# Gleaming Kleen - Silver Arrow



## Exclusive Car Care (Jan 14, 2007)

Thanks for taking the time to view another thread from Gleaming Kleen

Here we have a 2001 Mercedes Sl500 Limited Edition "Silver Arrow" that was booked in for our top detail:thumb:

Few pics of the car before the wash and decontamination stages

















































































Vehicle was given a foam with AG Powermax 3 and a drop of Snow Foam which was left for a few minutes and pressure rinsed off, I then worked round the car with R222 and a Envy detailing brush to clean all the exterior trim including door jams and other harder to reach area's and sometimes over-looked areas.

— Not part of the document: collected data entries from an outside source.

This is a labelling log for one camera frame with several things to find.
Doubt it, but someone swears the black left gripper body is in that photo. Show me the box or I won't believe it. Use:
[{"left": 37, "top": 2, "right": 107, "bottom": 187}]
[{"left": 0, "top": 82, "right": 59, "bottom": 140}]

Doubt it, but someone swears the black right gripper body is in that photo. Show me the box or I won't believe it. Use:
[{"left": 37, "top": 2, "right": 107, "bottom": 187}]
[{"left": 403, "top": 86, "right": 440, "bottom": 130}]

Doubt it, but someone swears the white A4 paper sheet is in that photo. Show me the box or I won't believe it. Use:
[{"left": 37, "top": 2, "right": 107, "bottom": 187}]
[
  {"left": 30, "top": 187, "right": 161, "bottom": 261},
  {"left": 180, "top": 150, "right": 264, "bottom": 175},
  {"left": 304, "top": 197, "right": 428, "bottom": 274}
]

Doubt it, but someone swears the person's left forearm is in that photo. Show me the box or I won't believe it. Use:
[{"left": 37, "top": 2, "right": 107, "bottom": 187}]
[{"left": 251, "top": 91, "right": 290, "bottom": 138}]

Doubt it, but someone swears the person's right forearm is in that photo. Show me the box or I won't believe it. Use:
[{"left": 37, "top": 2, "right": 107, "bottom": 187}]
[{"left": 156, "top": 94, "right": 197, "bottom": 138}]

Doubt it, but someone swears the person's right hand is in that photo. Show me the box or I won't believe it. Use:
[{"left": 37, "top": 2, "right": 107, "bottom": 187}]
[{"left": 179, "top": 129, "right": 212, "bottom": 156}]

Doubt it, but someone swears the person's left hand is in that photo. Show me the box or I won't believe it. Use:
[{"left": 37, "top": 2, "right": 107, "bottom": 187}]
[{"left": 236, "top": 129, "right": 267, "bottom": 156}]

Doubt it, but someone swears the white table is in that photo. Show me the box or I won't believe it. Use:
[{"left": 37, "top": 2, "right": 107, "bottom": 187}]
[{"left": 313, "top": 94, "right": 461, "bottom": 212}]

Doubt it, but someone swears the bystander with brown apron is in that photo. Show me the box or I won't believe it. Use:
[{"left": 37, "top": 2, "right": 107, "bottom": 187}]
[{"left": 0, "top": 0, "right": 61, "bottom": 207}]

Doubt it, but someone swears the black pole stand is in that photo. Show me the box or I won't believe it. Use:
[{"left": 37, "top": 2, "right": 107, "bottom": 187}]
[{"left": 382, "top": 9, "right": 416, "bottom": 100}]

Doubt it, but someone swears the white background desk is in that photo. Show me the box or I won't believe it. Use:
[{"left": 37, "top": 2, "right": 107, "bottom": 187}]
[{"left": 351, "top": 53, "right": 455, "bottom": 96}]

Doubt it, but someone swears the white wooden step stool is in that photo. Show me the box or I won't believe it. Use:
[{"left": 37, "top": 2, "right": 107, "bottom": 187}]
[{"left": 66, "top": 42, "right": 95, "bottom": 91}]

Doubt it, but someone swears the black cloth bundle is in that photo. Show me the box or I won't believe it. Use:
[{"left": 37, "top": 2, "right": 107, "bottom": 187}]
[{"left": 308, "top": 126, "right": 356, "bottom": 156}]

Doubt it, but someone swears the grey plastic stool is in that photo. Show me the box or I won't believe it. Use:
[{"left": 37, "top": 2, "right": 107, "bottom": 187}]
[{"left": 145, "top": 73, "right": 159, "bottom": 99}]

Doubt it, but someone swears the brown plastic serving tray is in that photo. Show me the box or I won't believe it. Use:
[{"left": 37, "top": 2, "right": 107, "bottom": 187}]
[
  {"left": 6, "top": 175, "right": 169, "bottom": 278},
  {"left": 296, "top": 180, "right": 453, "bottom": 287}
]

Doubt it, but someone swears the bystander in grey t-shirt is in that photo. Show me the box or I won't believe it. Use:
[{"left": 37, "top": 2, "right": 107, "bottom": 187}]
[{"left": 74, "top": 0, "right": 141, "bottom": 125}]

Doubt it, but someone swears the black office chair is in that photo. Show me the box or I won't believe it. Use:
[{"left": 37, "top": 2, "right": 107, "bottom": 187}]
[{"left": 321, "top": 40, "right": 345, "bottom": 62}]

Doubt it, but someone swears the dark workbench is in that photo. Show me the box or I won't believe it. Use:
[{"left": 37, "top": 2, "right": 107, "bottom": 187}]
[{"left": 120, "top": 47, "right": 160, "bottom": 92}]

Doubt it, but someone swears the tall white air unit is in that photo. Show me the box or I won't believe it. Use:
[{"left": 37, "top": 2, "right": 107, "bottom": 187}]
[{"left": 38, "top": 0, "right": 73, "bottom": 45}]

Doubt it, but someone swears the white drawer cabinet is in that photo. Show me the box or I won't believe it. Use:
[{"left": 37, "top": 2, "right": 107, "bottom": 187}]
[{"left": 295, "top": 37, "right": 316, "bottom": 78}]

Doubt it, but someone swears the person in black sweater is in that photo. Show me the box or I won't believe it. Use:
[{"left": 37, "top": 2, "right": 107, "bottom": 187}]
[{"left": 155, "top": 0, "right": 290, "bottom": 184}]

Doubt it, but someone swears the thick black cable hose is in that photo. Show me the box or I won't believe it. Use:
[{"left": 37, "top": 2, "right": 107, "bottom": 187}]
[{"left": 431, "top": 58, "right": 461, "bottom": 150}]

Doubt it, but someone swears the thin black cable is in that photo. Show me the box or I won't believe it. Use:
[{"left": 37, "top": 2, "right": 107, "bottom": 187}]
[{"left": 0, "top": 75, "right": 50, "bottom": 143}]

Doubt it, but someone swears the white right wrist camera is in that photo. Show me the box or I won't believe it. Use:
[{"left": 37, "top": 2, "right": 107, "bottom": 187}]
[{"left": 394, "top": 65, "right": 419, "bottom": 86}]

I then turned my attention to the engine bay



























Sprayed with Megs SD and then agaitaged with a brush and then rinsed off



























Vehicle was then given another foam with AG Powermax 3, rinsed and then washed with Duragloss 912 and a Zymol Sponge









Once the car was washed, it was treated to Tardis to remove some of the tar spots which was then followed by a application of iron Cut, this was then rinsed off and then the vehicle was clayed using Sonus Green and Megs Last Touch as lube before giving a final rinse and then dryed.


















Vehicle was then brought inside and put onto axle stands so I could remove the wheels for refurbing as the insides were severely corroded 


















With the wheels off I then proceeded to clean the arches, calipers,etc with Bilt Hamber Surfex






















































Arches were then sealed with Bilt Hamber Dynax S50 and all plastic dressed with Megs ASD


















Hubs repainted and copper slip applied and calipers sealed with Swissvax Autobahn


















Some exterior trim on the lower part of the car was removed and cleaned

















































































The front grill was removed to allow me to machine polish around it a bit easier, whilst off it was given a clean with Werkstat Strong


















Lights were removed to clean away the build of dirt.


















Exhausts were polished with Auto sol and 0000 wirewool


















Once all this was complete I then went around the car with a DFT combo and Positest 200 and took some paint readings and then gave the paint a IPA wipedown before finding a suitable combo to correct the paint.

I settled on using GTechniq P1 and Festool wool pad at 1200 rpm's to remove the defects. 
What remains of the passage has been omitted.